▸ EXERCISE INPUT
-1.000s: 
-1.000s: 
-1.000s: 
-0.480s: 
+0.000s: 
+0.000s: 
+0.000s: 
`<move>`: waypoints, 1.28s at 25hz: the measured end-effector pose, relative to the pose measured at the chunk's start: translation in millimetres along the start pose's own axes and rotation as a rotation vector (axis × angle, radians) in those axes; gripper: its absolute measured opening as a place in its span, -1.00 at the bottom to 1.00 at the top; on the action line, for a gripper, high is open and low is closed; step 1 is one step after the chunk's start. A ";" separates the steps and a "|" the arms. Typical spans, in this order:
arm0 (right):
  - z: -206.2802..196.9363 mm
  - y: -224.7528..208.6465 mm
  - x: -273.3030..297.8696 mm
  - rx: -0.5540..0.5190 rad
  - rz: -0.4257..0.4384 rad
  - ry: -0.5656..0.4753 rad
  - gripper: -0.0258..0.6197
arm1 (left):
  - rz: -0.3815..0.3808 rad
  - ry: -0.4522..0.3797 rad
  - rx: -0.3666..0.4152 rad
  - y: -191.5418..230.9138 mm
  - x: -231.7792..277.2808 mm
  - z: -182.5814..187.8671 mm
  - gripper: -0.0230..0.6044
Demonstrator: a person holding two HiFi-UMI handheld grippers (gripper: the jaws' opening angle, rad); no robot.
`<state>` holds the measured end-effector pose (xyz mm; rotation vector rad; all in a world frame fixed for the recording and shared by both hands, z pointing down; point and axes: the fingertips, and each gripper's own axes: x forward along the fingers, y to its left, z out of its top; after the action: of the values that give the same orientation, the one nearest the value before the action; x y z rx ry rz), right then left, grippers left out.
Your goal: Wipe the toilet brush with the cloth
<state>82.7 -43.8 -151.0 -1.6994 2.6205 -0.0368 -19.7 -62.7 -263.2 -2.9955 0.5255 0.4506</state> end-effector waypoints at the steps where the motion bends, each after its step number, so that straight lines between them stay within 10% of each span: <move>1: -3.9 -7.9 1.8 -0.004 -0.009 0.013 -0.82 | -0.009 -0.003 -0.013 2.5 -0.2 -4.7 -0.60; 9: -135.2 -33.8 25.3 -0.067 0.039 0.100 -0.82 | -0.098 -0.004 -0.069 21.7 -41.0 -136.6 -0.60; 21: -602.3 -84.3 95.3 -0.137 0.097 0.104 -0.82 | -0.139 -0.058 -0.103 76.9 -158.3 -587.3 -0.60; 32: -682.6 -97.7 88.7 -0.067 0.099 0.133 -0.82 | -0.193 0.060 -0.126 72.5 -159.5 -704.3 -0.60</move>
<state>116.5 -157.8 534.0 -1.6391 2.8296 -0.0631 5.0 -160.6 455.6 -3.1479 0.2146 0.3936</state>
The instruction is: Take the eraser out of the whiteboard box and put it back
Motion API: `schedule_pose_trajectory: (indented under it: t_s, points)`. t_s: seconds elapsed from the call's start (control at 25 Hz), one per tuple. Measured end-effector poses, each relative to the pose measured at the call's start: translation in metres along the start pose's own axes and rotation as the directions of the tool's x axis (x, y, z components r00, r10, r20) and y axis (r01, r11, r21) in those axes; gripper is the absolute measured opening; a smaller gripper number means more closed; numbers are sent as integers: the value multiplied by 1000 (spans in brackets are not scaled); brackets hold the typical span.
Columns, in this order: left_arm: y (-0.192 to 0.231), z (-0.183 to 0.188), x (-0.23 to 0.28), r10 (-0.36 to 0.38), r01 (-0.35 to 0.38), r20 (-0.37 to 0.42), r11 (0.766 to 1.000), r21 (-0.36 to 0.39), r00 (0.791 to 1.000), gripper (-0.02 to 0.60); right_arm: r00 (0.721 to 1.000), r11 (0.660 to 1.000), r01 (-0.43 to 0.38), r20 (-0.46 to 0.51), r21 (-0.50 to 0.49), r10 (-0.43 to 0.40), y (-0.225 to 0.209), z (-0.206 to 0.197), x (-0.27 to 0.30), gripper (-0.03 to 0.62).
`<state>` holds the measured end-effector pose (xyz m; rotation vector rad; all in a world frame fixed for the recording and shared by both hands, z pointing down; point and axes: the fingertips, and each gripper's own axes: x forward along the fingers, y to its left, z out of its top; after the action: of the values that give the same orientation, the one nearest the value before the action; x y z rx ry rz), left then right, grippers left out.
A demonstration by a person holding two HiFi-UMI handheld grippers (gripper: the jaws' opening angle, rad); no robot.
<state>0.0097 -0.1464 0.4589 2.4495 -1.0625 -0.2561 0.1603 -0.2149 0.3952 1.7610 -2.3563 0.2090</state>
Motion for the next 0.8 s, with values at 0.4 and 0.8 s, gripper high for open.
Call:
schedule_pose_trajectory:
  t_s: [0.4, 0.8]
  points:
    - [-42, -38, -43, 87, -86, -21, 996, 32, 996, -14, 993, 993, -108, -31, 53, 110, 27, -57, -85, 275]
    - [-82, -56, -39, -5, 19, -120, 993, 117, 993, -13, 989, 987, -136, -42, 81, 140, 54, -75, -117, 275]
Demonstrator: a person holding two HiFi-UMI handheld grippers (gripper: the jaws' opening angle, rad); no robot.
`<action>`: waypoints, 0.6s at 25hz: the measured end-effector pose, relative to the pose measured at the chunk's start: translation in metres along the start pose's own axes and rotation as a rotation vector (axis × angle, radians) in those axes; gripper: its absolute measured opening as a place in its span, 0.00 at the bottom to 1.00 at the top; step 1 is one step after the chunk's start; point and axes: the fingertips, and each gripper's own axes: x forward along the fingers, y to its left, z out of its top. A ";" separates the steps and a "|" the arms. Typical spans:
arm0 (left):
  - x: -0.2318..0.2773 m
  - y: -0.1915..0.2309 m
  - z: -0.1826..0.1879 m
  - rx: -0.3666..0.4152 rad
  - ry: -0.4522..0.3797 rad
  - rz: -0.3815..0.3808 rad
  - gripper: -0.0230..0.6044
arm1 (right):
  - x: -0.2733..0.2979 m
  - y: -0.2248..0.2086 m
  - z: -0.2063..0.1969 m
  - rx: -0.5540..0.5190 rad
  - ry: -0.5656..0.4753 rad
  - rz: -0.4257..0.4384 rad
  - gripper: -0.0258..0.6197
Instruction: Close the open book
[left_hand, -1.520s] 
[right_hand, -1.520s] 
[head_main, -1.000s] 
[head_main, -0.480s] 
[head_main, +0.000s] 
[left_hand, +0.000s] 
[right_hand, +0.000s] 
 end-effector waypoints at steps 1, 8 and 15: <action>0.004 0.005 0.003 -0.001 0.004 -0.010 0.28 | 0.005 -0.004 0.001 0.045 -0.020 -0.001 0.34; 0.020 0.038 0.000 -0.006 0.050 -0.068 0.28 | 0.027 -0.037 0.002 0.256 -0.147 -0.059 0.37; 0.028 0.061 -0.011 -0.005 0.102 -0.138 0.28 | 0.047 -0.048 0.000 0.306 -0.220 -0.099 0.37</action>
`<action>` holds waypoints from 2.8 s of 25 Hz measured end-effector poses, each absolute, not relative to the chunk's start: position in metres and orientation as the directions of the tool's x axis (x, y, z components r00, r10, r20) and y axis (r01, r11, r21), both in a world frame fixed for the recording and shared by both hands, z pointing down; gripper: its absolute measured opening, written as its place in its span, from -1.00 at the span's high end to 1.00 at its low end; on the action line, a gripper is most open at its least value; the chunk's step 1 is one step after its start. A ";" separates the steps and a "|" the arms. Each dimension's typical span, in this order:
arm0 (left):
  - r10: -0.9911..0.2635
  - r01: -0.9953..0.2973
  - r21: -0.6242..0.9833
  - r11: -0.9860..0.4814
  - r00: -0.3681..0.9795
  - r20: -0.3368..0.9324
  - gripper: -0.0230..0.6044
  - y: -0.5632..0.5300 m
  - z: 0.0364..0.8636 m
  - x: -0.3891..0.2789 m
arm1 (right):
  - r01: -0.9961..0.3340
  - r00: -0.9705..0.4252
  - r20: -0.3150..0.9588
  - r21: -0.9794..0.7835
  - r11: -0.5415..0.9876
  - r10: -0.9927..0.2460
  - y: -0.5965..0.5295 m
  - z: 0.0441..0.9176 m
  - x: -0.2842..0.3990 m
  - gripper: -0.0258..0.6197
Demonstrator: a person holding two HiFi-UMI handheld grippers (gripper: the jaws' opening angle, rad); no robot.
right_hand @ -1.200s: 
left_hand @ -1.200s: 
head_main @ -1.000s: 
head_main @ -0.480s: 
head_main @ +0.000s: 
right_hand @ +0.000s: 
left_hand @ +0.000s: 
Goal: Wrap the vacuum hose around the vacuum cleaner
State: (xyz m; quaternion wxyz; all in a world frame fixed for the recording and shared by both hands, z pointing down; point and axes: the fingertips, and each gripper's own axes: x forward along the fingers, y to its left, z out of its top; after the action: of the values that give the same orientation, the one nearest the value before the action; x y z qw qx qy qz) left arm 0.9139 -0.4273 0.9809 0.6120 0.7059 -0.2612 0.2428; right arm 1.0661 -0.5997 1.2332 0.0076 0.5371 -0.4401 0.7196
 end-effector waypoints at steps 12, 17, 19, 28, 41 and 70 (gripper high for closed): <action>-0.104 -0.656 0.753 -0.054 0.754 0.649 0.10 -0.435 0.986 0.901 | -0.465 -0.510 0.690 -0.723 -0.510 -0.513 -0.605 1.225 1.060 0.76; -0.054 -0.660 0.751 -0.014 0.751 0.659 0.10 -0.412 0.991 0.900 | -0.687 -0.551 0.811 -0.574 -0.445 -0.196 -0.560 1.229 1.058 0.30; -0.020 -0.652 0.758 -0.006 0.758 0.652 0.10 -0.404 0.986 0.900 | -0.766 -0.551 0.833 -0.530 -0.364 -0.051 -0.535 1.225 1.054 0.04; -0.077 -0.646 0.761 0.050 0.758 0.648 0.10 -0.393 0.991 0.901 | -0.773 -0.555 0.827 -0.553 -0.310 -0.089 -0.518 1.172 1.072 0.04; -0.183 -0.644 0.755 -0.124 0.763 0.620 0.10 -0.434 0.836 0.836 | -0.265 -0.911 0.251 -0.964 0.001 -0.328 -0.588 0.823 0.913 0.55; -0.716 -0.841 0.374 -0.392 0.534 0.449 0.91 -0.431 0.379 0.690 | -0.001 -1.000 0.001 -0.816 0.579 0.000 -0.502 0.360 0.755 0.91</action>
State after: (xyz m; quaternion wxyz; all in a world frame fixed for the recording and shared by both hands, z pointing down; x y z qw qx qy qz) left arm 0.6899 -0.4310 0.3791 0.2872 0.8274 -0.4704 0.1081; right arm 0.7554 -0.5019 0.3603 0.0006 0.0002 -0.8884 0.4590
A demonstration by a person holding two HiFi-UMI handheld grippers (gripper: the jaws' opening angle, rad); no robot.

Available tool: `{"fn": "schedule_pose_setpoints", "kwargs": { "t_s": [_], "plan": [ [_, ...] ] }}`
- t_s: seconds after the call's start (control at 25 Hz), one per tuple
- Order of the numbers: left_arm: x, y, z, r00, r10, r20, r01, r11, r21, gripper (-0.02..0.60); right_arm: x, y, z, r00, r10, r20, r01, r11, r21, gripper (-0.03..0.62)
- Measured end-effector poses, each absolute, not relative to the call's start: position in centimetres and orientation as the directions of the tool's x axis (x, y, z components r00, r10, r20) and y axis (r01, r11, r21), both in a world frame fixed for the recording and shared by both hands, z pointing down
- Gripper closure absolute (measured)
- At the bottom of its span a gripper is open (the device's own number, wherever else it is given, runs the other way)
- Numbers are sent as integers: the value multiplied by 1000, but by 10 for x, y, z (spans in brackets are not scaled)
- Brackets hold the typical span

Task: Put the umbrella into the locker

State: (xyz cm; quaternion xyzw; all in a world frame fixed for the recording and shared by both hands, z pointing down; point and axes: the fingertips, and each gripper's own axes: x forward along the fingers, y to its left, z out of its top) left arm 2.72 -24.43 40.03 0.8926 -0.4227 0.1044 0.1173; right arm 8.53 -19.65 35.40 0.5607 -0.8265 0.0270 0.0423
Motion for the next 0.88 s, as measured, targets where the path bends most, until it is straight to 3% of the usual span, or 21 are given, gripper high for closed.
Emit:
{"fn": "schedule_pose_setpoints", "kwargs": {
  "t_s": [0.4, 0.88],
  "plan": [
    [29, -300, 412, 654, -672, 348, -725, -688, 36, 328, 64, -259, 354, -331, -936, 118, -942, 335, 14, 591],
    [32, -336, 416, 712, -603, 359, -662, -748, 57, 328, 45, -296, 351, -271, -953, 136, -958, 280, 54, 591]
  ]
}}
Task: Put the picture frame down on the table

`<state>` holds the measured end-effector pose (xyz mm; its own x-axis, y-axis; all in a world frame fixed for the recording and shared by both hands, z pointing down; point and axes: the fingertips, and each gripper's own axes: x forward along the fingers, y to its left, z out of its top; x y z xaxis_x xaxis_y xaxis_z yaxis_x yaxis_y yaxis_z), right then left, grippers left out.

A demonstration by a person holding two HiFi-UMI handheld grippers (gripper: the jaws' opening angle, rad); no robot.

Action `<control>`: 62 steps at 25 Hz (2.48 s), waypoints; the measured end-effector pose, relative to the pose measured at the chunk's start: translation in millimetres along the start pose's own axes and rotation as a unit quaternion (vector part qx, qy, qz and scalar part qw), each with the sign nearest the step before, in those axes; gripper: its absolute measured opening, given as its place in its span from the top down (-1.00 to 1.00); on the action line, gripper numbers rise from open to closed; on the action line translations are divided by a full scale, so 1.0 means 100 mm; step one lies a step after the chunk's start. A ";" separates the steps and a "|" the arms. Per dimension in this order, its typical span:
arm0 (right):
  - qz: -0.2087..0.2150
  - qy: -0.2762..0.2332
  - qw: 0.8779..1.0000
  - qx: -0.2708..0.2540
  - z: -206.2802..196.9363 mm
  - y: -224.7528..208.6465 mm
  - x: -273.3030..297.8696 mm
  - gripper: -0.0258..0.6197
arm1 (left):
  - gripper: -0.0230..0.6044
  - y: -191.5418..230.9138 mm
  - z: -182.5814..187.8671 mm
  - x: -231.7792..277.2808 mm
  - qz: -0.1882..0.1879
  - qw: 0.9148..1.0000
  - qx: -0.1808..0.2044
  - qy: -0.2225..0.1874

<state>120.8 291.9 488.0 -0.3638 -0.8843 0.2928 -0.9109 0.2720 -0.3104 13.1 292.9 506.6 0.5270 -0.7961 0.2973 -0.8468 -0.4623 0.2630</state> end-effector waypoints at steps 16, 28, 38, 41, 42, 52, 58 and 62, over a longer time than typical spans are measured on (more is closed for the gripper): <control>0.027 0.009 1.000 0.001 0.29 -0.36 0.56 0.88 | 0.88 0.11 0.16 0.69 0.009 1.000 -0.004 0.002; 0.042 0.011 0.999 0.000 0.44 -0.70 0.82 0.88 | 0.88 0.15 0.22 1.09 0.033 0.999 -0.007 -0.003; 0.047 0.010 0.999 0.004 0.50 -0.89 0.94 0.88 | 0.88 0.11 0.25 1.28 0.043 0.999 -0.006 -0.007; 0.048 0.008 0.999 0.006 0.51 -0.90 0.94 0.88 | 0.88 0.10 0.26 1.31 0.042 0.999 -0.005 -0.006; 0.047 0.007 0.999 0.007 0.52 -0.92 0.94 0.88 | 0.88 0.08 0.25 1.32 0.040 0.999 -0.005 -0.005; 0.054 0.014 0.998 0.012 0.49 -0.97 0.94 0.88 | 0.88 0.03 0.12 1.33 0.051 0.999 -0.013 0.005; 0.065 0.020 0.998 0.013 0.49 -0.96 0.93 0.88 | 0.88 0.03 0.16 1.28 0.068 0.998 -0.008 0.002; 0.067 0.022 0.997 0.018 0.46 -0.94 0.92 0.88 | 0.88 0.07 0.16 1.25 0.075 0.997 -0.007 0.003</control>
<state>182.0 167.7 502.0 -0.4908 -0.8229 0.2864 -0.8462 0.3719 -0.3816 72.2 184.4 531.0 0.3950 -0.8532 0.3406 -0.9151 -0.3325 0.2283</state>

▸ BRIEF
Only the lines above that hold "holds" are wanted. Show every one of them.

▸ RESULT
`<state>` holds the measured end-effector pose (xyz mm; rotation vector rad; all in a world frame fixed for the recording and shared by both hands, z pointing down; point and axes: the fingertips, and each gripper's own axes: x forward along the fingers, y to its left, z out of its top; after the action: of the values that give the same orientation, the one nearest the value before the action; x y z rx ry rz), right then left, grippers left out.
`<state>` holds the measured end-effector pose (xyz m; rotation vector rad; all in a world frame fixed for the recording and shared by both hands, z pointing down; point and axes: the fingertips, and each gripper's own axes: x forward along the fingers, y to its left, z out of its top; after the action: of the values that give the same orientation, the one nearest the value before the action; x y z rx ry rz), left then right, grippers left out.
`<action>` holds waypoints from 2.8 s of 25 Hz measured end-effector poses, each absolute, not relative to the chunk's start: position in metres and orientation as the directions of the tool's x axis (x, y, z components r00, r10, r20) and y axis (r01, r11, r21), both in a world frame fixed for the recording and shared by both hands, z pointing down; gripper: its absolute measured opening, written as its place in its span, from -1.00 at the span's high end to 1.00 at its low end; on the action line, a gripper is most open at its least value; the chunk's step 1 is one step after its start. A ";" separates the steps and a "|" the arms. Each dimension's typical span, in this order:
`<state>` holds the measured end-effector pose (xyz mm; its own x-axis, y-axis; all in a world frame fixed for the recording and shared by both hands, z pointing down; point and axes: the fingertips, and each gripper's own axes: x forward along the fingers, y to its left, z out of its top; x y z xaxis_x xaxis_y xaxis_z yaxis_x yaxis_y yaxis_z), right then left, grippers left out.

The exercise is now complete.